# How to get puppy to sleep through the night



## Natasha0b (Dec 27, 2017)

My puppy seems to like the crate, i introduced it slowly and he does seem to enjoy it...even going in sometime to hang out with the door open.

The issue is that he wakes up several times a night and whines...When we first put him in bed he whines for maybe a minute or two but quickly goes to sleep...Then he wakes up at 1 and I'm so paranoid of an accident I let him out to pee and put him back in, but then he wakes up again around 3:30 and again around 5:30 and I'm not sure if he actually need to go to the washroom or if this is becoming a habit...

Any advice on how to fix this or train him to sleep through the night?


----------



## JaxsMom (Dec 31, 2017)

How old is the pup?


----------



## Natasha0b (Dec 27, 2017)

He’s 8 weeks....i know hes super young...is it normal for them to get up in the middle of the night? I’m scared he’ll make a habit of it.


----------



## GandalfTheShepherd (May 1, 2017)

It's normal for pups that young to sometimes not be able to hold their bladder all night. I try to judge it, if he just went out I might not take him out right away and see if he persists. Night time potty trips I don't make a big deal about either unlike day time potty trips, take the pup outside, wait a few minutes if he doesn't potty then right back in the crate he goes. Don't play with him or reward him in any way for waking you up if he didn't go. I don't treat for night time potty trips but I will use a quiet verbal reward.. that way the pup isn't learning to just get up in the middle of the night to get snacks. Around that age my pup was waking me up at least once in the middle of the night, and after a week or so he was able to sleep all the way through. Every puppy is different. You must keep in mind he is just a little baby still.


----------



## wolfy dog (Aug 1, 2012)

My pups didn't need to go out in the night after they were 10 weeks old, given that there are no health issues. I feed them the last meal at around 6.00 PM, take water away at 8.00 P. Go to bed at 11.00 PM, get up at 6.30 AM. Has always worked well.


----------



## r3tro23 (Dec 30, 2017)

I feed my 12 week old pup at 5pm for the last meal of the day. Remove water at 6pm, is this too early if I play with him later? I am thinking to give him water later, but limit it. Although, removing water at 6pm is working and he is sleeping from 9:30pm to 6:30am. :smile2:


----------



## Mei (Mar 30, 2018)

Natasha0b said:


> My puppy seems to like the crate, i introduced it slowly and he does seem to enjoy it...even going in sometime to hang out with the door open.
> 
> The issue is that he wakes up several times a night and whines...When we first put him in bed he whines for maybe a minute or two but quickly goes to sleep...Then he wakes up at 1 and I'm so paranoid of an accident I let him out to pee and put him back in, but then he wakes up again around 3:30 and again around 5:30 and I'm not sure if he actually need to go to the washroom or if this is becoming a habit...
> 
> Any advice on how to fix this or train him to sleep through the night?

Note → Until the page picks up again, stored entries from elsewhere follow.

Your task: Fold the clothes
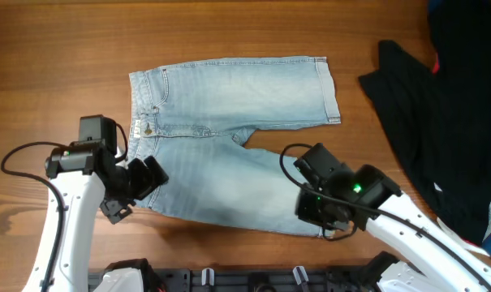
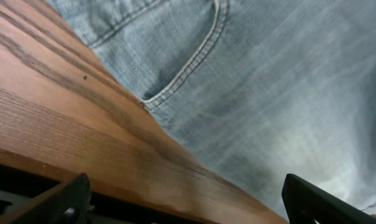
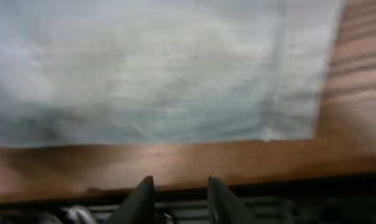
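Light blue denim shorts (image 1: 229, 122) lie flat on the wooden table (image 1: 58, 49), waistband to the left, both legs pointing right. My left gripper (image 1: 148, 180) hovers at the near corner of the waistband, jaws wide open; its wrist view shows the pocket seam of the shorts (image 2: 268, 81) and the left gripper (image 2: 191, 202) holds nothing. My right gripper (image 1: 314, 212) is over the hem of the near leg. In its wrist view the shorts (image 3: 163, 68) fill the top, and the right gripper (image 3: 178, 193) is open a little over the table's front edge.
A black garment (image 1: 440, 122) is heaped at the right side of the table, with a bit of blue cloth at the far right edge. A black rail (image 1: 253, 280) runs along the table's front edge, just below both grippers.
Both grippers have let go of the shorts' far edge and now sit open at the near side: left by the waistband's near corner, right by the near leg's hem. The shorts lie shifted left.
First my left arm reached across the rumpled far leg while the right gripper stood open by its hem. Then the left was shut on the waistband's far corner and the right on the far hem. The far leg was then stretched flat. Now both are open at the near edge.
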You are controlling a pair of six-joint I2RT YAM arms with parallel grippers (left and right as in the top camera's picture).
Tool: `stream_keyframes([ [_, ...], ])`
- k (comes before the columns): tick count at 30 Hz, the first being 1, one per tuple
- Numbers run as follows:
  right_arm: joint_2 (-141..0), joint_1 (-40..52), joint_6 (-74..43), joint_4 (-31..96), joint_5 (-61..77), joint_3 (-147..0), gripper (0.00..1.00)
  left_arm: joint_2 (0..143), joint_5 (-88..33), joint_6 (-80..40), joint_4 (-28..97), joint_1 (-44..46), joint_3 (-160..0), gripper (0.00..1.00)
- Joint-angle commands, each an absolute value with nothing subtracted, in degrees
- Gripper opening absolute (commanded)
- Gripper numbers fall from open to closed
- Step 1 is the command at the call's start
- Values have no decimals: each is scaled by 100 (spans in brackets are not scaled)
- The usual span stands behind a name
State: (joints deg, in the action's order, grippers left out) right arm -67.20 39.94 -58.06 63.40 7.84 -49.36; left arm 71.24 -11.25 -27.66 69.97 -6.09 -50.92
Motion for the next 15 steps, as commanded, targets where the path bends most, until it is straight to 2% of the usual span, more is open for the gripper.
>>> stream_keyframes([
  [1,-6678,4130,-6462,5583,1476,-4477,27,7050,-1262,-3068,7054,-589,-5002,100],
  [3,-6678,4130,-6401,5299,2014,-4088,27,7050,-1577,-3376,7089,-589,-4969,100],
  [4,-6678,4130,-5944,5476,2025,-3959,28,7050,-1662,-3374,7065,-589,-4969,100],
  [7,-6622,4130,-5894,6204,1420,-3962,28,7050,-1647,-3371,6932,-589,-4969,100],
  [10,-6410,4130,-7784,6173,1232,-3962,19,7050,-1649,-3395,6788,-589,-4969,100],
  [11,-6361,4130,-8274,6202,1000,-3962,22,7050,-1649,-3393,6785,-589,-4969,100],
  [14,-6309,4130,-9605,6361,598,-3959,46,7050,-1647,-3393,6785,-589,-4969,100],
  [15,-6309,4130,-9845,6359,530,-3959,47,7050,-1647,-3393,6779,-589,-4969,100],
])
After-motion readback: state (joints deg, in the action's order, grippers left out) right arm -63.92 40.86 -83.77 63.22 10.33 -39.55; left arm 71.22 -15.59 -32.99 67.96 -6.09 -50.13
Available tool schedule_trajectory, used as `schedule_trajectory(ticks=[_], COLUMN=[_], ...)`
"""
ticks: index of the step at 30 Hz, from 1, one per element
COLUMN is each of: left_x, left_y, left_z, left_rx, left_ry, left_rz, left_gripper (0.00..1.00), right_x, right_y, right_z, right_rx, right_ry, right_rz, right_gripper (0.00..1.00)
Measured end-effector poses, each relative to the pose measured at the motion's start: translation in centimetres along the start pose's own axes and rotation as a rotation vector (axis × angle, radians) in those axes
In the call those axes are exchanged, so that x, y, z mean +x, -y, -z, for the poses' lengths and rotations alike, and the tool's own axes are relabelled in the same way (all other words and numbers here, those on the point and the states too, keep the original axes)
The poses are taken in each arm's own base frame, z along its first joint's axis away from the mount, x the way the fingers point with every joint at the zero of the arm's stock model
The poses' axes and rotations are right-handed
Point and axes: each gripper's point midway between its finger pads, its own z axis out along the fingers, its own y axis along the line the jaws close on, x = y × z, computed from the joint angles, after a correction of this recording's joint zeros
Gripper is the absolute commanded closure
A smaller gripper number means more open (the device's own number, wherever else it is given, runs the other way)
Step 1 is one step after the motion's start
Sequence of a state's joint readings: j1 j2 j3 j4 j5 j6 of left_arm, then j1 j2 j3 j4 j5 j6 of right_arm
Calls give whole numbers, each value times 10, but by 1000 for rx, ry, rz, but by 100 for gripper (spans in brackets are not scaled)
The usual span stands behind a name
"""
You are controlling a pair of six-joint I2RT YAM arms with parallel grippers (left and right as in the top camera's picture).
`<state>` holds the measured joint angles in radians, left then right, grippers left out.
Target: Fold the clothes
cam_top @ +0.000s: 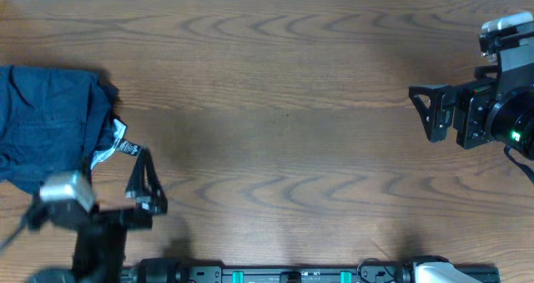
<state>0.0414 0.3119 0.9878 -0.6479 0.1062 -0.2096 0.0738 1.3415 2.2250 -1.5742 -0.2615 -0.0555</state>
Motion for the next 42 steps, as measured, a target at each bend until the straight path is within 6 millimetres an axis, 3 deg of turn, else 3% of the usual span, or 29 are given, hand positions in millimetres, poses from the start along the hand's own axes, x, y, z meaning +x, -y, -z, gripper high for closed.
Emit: schedule_trajectory(ticks=[4,10,21,26,42], left_x=[26,89,147,162,167], left_y=[-13,-30,-48,-54,-62], left_z=[4,-20,-48,-54,-79], left_rx=[-33,-58,-66,-83,-83], left_ry=[4,-105,-82,-100,53], left_rz=[-1,-8,-12,-14,-3], left_gripper=[2,2,2,2,2], right_x=[0,0,0,0,0], right_y=[0,0,0,0,0], right_z=[0,0,0,0,0], right_rx=[0,0,0,0,0], right_ry=[0,0,0,0,0], right_rz=[0,0,0,0,0], right_gripper=[1,1,1,1,1])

My puppy was 8 weeks as well and had the same exact problem as you're explaining. She's two days shy of 17 weeks now and sleeps great. What you're explaining, ours did that for just a week. I talked with the trainer we've been working with about it back then and what she suggested worked. First thing she explained was to have the crate in the master bedroom, close to your bed, which we were already doing. She asked when Mei, dogs name, last has a drink of water and when we put her down and I said 6pm is last to drink and goes down at 8pm. She said Mei shouldn't have to go to the bathroom every two hours throughout the night, just as you're explaining. Some other things I was doing was playing puppy sleep music on youtube for Mei and that seemed to help. The trainer said whenever she wakes up, to just tap her crate and give a command. Ours was "down". She said that will just let the puppy know you're still in the room. She explained young puppies, especially 8 weeks, separated from their litter will have some anxiety and wake up throughout the night. I swear, it was probably only a couple days of tapping her kennel to let her know we're there fixed the problem. I was paranoid about Mei having an accident in her kennel too, but she has not had one accident since we brought her home...knock on wood.

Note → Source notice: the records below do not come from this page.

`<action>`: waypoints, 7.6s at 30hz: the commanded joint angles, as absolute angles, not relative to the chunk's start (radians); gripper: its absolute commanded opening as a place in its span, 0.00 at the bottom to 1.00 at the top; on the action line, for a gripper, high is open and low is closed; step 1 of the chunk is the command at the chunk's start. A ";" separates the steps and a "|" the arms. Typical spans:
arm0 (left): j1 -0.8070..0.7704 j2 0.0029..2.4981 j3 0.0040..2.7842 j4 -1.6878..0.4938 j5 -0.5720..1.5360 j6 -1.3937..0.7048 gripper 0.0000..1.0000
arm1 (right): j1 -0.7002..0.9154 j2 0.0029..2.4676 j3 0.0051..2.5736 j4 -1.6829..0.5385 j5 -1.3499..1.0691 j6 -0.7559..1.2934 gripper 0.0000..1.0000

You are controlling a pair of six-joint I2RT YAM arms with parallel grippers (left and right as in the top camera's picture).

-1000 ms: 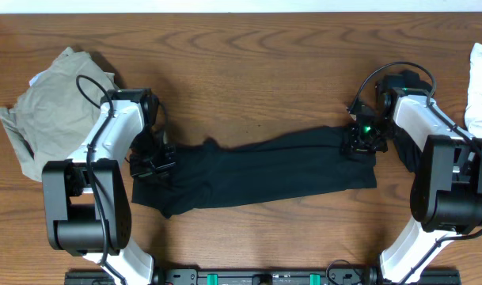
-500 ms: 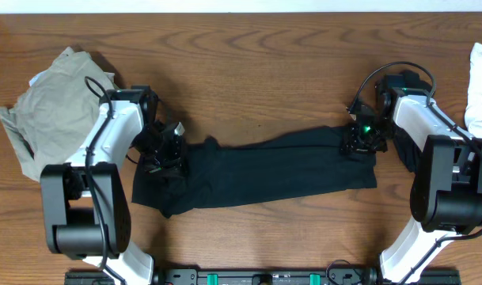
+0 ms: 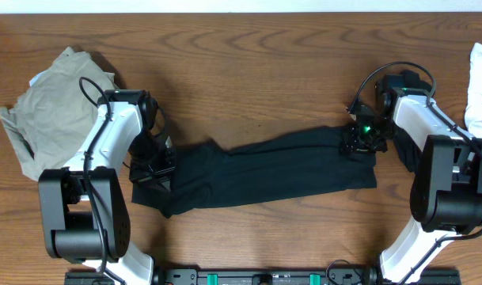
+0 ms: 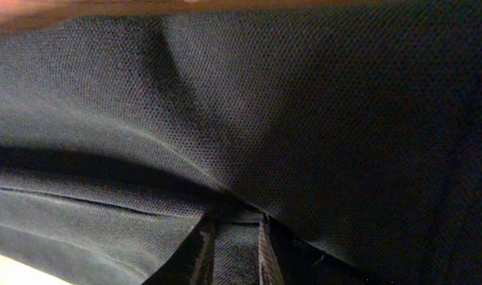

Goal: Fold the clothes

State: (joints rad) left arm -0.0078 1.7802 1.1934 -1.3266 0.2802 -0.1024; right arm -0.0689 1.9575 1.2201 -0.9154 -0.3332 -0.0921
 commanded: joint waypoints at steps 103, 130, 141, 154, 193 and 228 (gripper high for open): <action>-0.231 1.691 1.249 -0.857 0.463 -0.347 0.06 | -0.065 1.983 1.207 -0.914 -0.295 -0.106 0.20; -0.436 1.621 1.195 -0.879 0.262 -0.357 0.30 | -0.065 1.983 1.207 -0.933 -0.295 -0.106 0.20; -0.437 1.626 1.195 -0.910 0.144 -0.360 0.38 | -0.065 1.983 1.207 -0.931 -0.295 -0.106 0.20; -0.460 1.645 1.195 -0.966 0.137 -0.466 0.06 | -0.065 1.983 1.207 -0.930 -0.292 -0.106 0.20; -0.330 1.841 1.213 -0.949 0.117 -0.423 0.29 | -0.065 1.983 1.207 -0.929 -0.292 -0.106 0.20; -0.231 1.842 1.044 -0.614 0.015 -0.277 0.45 | -0.092 1.983 1.114 -0.959 -0.106 0.043 0.14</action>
State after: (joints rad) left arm -0.2420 1.8118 1.0641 -0.6586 0.0723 -0.3504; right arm -0.0711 1.9396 1.1751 -0.9451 -0.2958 -0.0380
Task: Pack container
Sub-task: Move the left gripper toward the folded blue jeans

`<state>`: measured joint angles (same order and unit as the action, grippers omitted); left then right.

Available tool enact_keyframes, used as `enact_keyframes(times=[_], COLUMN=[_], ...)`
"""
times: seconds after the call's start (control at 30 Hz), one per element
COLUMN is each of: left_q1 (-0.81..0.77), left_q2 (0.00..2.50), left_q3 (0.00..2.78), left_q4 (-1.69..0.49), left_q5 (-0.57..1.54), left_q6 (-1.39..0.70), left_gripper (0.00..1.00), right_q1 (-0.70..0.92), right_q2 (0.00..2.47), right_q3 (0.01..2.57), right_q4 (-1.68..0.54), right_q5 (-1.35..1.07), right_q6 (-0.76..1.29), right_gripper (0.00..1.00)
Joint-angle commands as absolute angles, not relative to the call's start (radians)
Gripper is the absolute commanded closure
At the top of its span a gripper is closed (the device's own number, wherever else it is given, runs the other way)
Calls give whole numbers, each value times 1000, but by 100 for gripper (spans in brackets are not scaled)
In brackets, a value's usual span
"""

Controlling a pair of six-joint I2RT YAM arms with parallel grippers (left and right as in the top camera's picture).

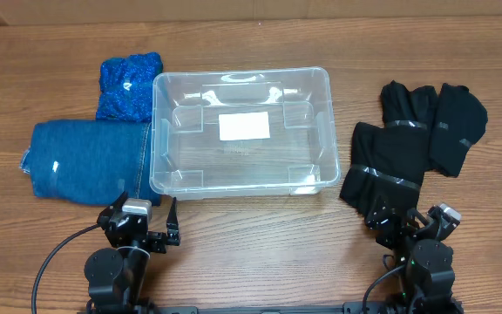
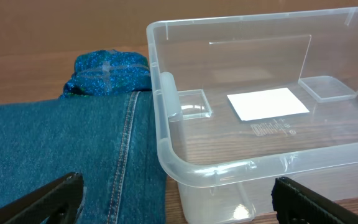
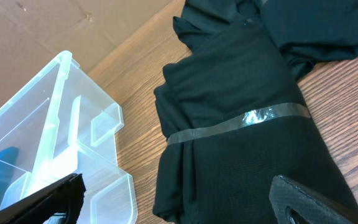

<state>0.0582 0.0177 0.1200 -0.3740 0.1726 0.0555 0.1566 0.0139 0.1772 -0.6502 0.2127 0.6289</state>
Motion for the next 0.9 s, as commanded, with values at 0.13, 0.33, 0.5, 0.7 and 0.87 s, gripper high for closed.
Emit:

Hope this helps! Wish I saw your post when you first posted it!


----------



## Mei (Mar 30, 2018)

r3tro23 said:


> I feed my 12 week old pup at 5pm for the last meal of the day. Remove water at 6pm, is this too early if I play with him later? I am thinking to give him water later, but limit it. Although, removing water at 6pm is working and he is sleeping from 9:30pm to 6:30am. :smile2:


We used to remove Mei's water at 6pm too. With the evenings going longer with daylight, she is pretty active even up until she goes down at 8pm. Because of this I'm not worried about her having an accident in the kennel so I let her have water when she wants up until 745pm. It's funny though, once 8pm hits she is completely done and just plops down lol. I'll let her lay on the bed for a bit until she completely falls asleep, then put her in the kennel and she gets up around the same as yours!

Funny on the bed when she lays down, if anyone lays next to her or tries to cuddle she'll get up and move to another spot. She HATES cuddling, its kind of funny. When she moves to another spot, she plops down and does a huff sound like she's being annoyed by us LOL.


----------